REQUIRED WORK: Reproduce exactly, and exclusively, the lines from the line containing "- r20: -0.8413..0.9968" through the final line of the listing below.
DATASET EXTRACT: Begin
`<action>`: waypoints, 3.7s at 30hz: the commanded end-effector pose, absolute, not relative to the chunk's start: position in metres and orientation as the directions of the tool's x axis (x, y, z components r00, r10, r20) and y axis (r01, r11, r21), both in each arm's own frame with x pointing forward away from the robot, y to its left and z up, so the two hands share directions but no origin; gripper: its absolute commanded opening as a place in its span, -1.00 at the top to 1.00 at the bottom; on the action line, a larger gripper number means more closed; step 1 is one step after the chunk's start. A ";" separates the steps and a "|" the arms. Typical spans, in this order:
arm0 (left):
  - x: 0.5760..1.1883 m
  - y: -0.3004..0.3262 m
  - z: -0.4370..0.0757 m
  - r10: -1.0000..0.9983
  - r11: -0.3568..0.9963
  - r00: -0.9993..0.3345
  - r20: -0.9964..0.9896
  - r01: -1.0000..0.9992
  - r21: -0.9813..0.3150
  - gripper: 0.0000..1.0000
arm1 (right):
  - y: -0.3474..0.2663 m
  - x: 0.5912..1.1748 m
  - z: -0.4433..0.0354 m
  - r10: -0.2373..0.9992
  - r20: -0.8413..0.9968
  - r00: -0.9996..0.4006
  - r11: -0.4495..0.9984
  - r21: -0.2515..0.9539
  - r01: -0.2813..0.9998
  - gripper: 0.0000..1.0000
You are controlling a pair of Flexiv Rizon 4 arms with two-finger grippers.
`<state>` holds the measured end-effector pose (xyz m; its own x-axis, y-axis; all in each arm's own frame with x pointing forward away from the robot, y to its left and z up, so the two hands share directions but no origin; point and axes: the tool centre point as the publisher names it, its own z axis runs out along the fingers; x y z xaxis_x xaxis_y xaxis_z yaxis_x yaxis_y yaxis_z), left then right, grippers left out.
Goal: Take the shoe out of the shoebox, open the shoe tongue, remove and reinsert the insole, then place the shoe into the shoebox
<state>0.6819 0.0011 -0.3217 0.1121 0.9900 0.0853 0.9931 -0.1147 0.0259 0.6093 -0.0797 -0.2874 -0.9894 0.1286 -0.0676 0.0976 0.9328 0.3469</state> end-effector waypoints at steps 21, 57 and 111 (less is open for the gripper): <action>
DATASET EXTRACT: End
YOUR SOLUTION:
  - r20: -0.8413..0.9968
  - r00: -0.9996..0.4006
  - r11: -0.4495..0.9984
  - r21: -0.2515..0.9539
  - r01: -0.2813..0.9998
  - gripper: 0.0000..1.0000
You are controlling a pair of Flexiv Rizon 4 arms with two-finger grippers.
`<state>` holds the measured end-effector pose (xyz m; its own x-axis, y-axis; all in each arm's own frame with x pointing forward away from the robot, y to its left and z up, so the two hands share directions but no origin; point and axes: the tool centre point as the publisher names it, its own z axis runs out along the fingers; x y z xaxis_x xaxis_y xaxis_z yaxis_x yaxis_y yaxis_z), left then right, grippers left out.
Goal: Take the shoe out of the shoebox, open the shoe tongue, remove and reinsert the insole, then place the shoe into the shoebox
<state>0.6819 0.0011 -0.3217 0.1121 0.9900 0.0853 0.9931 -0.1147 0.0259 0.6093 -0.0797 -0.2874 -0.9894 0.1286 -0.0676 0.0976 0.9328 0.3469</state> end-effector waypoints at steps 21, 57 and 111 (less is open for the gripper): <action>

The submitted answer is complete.